Seu relacionamento com Nelly Dean é marcado por confissão e honestidade parcial. Nelly é a única pessoa com quem Catherine realmente fala sobre seus conflitos internos, no entanto até aqui, Catherine não é totalmente honesta sobre sua própria culpabilidade. Ela confia seu sofrimento, mas não sua plena consciência de tê-lo causado.
O Que Conversar com Catherine Earnshaw
Falar com Catherine em Novelium permite você explorar um dos mais penetrantes exames da literatura do conflito entre desejo e dever, autenticidade e respectabilidade. Pergunte-lhe sobre o momento em que decidiu casar com Edgar. Pressione-a sobre se ela verdadeiramente acreditava que o casamento funcionaria ou se ela estava simplesmente escapando.
Explore com ela a natureza de seu amor por Heathcliff. Era amor genuíno ou um reflexo de seu eu indômito, uma idealização? Pergunte-lhe se ela escolheria diferentemente se pudesse viver novamente. Questione-a sobre seu egoísmo, e ouça enquanto ela o justifica ou admite.
Catherine convida conversa sobre identidade e auto-traição. Pergunte-lhe sobre a rapariga que era nos morros e a mulher que se tornou na sala de estar. Como essa transformação se sentiu? Do que ela estava fugindo, e para onde estava correndo? Ela se arrepende de suas escolhas, ou acredita que fez a única escolha disponível para ela?
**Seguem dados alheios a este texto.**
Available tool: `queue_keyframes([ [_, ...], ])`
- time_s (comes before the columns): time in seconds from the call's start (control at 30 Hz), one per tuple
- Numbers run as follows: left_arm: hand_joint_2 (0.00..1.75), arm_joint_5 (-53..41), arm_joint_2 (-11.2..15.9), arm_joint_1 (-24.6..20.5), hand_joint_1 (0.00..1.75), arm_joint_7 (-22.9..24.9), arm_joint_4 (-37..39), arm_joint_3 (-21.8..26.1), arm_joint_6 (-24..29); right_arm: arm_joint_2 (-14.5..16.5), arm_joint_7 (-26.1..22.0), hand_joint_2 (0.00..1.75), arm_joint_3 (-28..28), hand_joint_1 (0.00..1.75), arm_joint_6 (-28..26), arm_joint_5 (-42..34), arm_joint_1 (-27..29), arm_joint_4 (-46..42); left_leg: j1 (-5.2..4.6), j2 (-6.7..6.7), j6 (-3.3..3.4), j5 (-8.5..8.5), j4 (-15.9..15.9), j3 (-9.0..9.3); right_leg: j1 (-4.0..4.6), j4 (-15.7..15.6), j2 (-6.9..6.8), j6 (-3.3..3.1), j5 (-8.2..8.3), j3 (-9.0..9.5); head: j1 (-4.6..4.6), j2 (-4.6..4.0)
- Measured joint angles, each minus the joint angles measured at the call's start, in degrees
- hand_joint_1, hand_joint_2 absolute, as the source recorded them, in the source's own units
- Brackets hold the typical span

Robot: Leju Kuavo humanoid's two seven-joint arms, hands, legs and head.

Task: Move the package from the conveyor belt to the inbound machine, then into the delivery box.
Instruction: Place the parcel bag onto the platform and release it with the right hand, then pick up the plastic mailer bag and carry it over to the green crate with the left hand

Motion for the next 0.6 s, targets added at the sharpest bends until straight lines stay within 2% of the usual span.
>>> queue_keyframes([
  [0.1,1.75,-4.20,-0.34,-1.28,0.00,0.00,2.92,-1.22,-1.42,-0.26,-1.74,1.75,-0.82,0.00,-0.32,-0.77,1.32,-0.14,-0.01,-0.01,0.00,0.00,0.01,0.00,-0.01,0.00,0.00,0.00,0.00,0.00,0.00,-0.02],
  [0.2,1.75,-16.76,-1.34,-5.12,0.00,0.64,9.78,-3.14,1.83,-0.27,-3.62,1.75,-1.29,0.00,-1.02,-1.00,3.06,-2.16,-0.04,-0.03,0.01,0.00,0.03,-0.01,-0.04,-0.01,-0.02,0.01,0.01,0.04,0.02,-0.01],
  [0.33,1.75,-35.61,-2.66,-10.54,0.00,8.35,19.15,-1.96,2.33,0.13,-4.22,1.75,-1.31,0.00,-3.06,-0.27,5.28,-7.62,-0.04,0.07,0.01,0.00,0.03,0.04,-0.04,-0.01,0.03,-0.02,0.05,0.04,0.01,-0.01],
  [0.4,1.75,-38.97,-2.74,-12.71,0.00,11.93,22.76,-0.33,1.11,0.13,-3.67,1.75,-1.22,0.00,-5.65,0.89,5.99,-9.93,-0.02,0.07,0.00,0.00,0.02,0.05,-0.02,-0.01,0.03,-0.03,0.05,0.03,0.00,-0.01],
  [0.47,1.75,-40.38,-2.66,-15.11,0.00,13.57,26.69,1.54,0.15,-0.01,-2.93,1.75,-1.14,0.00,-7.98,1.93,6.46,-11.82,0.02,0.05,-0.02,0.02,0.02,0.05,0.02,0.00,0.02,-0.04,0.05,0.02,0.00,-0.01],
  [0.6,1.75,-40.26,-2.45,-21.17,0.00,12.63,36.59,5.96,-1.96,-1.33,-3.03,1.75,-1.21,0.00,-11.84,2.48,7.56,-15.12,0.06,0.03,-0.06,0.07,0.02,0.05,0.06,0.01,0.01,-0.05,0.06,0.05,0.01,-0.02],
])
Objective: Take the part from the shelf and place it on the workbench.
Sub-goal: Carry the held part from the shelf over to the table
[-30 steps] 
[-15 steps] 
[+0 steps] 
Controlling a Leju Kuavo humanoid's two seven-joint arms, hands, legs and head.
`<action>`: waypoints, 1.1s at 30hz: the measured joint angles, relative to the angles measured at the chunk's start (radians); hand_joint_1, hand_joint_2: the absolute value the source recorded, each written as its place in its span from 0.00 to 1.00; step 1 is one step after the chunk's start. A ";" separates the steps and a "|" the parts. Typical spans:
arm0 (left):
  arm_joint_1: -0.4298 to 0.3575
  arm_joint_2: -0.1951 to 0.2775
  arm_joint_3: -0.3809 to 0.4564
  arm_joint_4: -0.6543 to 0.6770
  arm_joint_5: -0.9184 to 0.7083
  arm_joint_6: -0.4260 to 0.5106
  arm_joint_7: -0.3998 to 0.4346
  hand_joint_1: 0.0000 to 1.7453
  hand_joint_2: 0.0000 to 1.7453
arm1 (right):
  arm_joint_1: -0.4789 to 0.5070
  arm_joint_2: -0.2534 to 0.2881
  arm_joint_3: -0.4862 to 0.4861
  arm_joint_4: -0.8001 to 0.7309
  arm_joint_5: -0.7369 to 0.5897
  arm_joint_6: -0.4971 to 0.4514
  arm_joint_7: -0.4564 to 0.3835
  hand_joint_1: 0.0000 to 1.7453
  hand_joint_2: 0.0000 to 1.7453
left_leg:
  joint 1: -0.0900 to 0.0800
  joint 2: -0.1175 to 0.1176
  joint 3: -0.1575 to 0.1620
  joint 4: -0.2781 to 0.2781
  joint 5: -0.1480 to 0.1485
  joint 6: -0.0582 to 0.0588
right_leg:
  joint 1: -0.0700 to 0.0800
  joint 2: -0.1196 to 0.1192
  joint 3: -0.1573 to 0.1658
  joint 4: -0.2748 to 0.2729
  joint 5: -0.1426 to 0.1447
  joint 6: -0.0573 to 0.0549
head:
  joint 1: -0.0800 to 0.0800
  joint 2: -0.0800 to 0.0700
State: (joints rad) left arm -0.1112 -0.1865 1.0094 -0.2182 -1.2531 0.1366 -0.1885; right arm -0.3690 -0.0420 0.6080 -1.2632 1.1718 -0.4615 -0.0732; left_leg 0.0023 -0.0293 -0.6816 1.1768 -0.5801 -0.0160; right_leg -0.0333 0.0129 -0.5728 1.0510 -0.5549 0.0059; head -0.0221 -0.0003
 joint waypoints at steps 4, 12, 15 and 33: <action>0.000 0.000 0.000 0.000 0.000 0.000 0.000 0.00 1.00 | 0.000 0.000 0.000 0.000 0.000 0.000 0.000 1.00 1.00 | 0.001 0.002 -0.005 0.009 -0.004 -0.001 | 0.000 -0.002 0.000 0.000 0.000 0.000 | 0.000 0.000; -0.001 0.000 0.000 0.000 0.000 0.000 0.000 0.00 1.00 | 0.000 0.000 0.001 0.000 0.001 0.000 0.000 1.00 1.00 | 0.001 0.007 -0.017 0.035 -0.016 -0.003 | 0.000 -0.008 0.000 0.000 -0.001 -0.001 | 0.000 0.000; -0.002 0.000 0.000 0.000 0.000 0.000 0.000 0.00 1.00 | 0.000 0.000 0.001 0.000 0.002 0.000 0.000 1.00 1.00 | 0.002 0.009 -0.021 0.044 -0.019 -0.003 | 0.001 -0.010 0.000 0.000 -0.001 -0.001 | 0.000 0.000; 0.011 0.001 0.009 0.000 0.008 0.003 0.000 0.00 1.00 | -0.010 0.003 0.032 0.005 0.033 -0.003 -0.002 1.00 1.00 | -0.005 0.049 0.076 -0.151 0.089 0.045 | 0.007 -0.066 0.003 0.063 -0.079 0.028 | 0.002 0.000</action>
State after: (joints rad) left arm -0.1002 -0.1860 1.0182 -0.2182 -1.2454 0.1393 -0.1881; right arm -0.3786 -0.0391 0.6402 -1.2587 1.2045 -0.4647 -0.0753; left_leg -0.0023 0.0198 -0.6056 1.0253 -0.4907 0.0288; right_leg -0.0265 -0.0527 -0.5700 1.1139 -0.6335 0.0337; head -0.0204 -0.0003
Por Que Catherine Transforma Leitores
Catherine Earnshaw representa a tragédia de coração dividido. Ela é simpática precisamente porque sua escolha é compreensível, até previsível, mas é também catastrophicamente errada. A maioria dos leitores se vê na disposição de Catherine de comprometer, de escolher segurança ao invés de paixão, de apaziguar expectativas sociais. No entanto, o romance nos força a ver o custo humano de tais compromissos.
Ela desafia a assunção Vitoriana de que respectabilidade e dever são substitutos suficientes para autenticidade e paixão. Sua doença e morte sugerem que a alma não pode ser permanentemente negada sem custo. Quando traímos nossos seres mais profundos, o romance insiste, nós não simplesmente sofremos em isolamento; nós prejudicamos todos ao nosso redor.
Catherine também representa a tragédia particular de mulheres inteligentes e apaixonadas confinadas por circunstâncias sociais. Ela tem tanto a inteligência para compreender sua situação quanto a falta de poder para realmente transcendê-la. Ela não é vítima no sentido de estar passiva, no entanto ela é vitimada por circunstâncias que ela não criou.
Citações Famosas
“Eu não sou um pássaro; e nenhuma rede me aprisiona; sou um homem livre, então irei para onde quiser. Nem qualquer um me fará.” (falado como criança, antes de suas escolhas a confinarem)
“Qualquer que seja o que nossas almas são feitas, a sua e a minha são a mesma.”
“Desejo ser uma rapariga novamente, metade selvagem e resistente, e livre; e rindo de injúrias, não enlouquecendo sob elas.”
“Seria me degradar casar com Heathcliff agora; então ele nunca saberá quanto o amo.”
“Estou cansando de escapar para aquele mundo glorioso, e estar sempre lá; não o vendo vagamente através de lágrimas, e ansiando por ele através das paredes de um coração dolorido.”